Data extracted from a collection
- - - -
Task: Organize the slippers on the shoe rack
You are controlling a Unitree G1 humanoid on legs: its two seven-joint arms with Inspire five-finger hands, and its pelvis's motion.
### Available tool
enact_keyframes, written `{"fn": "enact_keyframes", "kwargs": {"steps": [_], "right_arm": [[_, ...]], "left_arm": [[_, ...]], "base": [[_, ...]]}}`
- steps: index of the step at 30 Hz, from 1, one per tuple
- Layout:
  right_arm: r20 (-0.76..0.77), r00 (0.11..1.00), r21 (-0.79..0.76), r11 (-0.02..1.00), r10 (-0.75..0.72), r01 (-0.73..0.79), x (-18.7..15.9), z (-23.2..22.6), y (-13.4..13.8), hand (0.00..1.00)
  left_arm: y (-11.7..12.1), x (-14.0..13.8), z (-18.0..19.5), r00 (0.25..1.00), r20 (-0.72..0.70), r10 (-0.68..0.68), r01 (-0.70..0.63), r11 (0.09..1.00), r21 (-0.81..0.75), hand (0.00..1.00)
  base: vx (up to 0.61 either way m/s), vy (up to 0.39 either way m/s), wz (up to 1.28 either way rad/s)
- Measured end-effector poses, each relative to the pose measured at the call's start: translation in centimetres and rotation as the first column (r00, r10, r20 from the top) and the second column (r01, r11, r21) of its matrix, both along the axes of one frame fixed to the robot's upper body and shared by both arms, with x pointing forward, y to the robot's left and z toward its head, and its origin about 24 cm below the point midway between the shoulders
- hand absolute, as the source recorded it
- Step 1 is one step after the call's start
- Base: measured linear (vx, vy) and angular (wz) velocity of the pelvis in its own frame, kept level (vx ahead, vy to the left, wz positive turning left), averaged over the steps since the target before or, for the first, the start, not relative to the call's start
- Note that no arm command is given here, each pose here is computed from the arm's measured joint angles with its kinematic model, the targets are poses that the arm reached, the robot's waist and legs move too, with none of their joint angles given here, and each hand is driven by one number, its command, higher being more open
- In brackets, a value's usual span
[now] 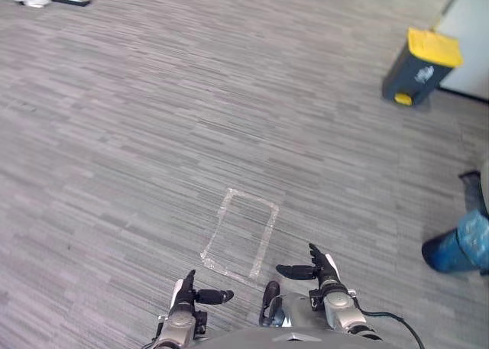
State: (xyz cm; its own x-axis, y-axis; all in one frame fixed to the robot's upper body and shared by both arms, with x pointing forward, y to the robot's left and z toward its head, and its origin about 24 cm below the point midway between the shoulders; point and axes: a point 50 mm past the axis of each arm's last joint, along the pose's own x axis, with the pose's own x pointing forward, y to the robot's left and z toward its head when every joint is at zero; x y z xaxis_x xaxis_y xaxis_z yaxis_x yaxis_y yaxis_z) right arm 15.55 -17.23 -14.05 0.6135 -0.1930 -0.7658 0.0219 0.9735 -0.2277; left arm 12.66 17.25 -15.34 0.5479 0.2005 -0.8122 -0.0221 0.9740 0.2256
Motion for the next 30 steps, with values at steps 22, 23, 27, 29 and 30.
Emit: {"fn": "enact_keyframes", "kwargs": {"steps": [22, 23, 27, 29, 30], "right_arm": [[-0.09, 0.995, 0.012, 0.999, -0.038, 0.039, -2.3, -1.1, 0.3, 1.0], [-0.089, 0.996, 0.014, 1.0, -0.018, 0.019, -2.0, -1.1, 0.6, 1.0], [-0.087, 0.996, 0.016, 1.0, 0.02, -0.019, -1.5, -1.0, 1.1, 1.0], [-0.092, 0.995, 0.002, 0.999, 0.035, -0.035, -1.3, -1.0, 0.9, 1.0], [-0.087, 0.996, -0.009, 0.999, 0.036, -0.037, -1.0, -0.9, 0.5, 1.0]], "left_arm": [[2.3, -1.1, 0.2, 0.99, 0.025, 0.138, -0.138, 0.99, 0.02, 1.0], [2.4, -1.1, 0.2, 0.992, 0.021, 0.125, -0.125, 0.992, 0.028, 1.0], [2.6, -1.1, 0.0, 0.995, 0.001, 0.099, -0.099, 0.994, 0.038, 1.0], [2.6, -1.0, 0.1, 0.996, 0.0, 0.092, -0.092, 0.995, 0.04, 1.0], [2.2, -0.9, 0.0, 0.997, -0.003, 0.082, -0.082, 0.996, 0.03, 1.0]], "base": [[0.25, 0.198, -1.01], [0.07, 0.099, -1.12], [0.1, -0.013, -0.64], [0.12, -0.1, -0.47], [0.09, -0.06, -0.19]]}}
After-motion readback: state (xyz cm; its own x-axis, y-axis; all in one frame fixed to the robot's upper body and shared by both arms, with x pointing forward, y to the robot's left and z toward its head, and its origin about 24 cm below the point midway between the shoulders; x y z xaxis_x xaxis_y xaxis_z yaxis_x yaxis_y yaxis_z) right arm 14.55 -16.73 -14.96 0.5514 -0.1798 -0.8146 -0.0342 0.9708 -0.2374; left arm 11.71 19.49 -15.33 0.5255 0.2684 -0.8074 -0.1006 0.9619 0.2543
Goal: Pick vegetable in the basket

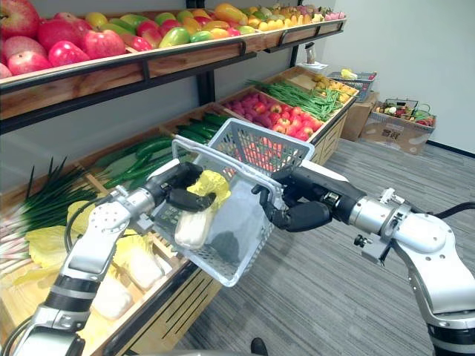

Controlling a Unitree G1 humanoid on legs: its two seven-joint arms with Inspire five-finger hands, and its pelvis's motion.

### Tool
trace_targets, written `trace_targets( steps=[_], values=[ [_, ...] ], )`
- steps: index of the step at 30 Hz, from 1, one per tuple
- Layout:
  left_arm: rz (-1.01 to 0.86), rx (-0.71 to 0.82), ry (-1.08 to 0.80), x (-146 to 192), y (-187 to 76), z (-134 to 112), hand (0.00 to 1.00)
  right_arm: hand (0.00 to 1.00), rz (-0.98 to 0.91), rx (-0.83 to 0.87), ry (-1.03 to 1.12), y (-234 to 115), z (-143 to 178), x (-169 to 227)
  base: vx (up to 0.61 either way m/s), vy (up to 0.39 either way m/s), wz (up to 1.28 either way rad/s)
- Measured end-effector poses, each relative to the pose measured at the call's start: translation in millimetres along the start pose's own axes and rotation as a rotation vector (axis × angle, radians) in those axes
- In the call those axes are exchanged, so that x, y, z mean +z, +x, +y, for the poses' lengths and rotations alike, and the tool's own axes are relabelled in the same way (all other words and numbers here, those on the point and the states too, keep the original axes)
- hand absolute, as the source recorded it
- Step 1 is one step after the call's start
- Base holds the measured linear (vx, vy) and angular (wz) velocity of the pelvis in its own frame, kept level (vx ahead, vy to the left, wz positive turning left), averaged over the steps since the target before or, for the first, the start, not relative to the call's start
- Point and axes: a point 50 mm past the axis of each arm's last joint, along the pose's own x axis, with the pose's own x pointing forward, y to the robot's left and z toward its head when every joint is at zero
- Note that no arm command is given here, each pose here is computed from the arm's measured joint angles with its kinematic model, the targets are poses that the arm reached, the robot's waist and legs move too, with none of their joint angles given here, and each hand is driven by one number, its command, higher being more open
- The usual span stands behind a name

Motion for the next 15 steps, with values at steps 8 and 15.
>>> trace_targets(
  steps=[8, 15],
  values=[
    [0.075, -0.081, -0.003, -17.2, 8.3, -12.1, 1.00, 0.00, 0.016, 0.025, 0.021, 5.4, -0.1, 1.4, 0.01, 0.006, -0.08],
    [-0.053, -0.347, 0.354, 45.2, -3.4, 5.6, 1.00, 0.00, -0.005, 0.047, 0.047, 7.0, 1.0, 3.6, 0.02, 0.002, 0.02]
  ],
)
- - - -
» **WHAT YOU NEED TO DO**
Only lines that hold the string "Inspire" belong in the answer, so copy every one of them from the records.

» **ANSWER TO THE PROBLEM**
You are controlling a Unitree G1 humanoid on legs: its two seven-joint arms with Inspire five-finger hands, and its pelvis's motion.
Controlling a Unitree G1 humanoid on legs: its two seven-joint arms with Inspire five-finger hands, and its pelvis's motion.

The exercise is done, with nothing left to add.